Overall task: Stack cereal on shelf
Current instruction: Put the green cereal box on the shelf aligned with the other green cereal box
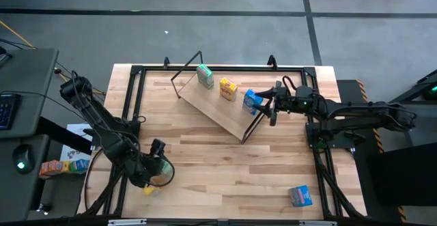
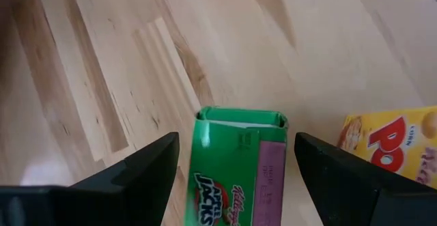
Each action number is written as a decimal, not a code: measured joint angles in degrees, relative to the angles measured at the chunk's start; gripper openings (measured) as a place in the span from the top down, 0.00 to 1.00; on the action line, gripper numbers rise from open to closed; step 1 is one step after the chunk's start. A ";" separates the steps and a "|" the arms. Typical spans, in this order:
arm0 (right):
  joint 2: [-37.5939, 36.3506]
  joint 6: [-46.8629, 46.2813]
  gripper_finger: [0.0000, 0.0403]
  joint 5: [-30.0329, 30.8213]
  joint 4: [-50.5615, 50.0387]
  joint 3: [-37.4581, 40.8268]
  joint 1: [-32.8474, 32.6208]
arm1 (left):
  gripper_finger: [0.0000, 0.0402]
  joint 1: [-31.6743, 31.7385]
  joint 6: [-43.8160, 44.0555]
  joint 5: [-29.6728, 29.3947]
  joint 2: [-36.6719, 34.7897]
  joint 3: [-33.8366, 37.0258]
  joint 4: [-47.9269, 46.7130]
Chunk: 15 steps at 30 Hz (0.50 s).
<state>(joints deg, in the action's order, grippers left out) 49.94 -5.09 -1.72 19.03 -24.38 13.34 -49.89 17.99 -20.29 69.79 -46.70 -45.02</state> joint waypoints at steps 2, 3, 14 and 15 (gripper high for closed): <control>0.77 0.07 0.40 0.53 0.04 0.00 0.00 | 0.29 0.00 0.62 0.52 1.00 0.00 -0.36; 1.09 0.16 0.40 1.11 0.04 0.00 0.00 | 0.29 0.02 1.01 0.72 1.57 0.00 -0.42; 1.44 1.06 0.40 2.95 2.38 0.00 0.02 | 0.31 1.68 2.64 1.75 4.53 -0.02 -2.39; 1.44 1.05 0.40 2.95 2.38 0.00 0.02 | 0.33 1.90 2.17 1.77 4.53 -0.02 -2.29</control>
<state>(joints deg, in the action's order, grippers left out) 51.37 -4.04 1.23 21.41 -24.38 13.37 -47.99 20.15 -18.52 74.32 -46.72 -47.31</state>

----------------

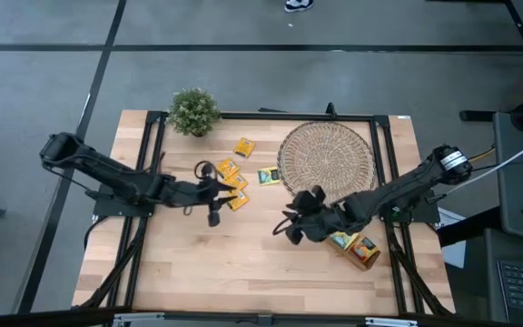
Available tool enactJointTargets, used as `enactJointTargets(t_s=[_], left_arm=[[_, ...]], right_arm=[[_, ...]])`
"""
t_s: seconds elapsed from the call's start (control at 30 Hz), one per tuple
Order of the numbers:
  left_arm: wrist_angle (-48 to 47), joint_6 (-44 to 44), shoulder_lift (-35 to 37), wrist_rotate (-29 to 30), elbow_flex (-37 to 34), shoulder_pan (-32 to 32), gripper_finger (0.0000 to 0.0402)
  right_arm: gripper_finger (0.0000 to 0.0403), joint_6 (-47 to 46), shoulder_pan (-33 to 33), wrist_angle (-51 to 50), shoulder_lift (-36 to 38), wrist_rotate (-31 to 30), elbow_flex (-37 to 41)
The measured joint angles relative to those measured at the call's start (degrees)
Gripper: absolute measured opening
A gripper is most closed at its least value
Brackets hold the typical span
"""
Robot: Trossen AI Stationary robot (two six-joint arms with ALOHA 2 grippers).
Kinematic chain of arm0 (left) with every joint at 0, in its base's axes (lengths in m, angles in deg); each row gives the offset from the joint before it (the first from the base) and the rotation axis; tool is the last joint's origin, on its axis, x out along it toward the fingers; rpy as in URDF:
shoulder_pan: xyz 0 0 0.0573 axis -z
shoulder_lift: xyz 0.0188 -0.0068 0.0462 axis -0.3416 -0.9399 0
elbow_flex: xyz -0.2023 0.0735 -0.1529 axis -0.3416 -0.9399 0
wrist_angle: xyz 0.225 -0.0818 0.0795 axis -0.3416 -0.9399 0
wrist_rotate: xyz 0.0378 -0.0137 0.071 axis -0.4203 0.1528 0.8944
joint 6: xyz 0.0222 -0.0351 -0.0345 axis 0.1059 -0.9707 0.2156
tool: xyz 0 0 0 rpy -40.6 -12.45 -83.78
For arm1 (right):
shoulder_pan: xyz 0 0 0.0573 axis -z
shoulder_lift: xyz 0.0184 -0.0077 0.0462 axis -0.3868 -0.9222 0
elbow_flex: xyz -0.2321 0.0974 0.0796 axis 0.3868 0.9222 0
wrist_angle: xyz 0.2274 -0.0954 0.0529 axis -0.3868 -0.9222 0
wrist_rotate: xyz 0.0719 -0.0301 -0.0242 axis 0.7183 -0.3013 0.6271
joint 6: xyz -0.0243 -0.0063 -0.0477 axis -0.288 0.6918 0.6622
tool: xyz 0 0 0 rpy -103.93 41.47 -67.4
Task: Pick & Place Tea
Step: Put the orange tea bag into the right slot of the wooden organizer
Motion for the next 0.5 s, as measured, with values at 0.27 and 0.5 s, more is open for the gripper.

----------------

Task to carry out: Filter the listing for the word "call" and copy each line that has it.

Written answer:
t_s: seconds elapsed from the call's start (control at 30 Hz), one per tuple
The measured joint angles relative to those measured at the call's start (degrees)

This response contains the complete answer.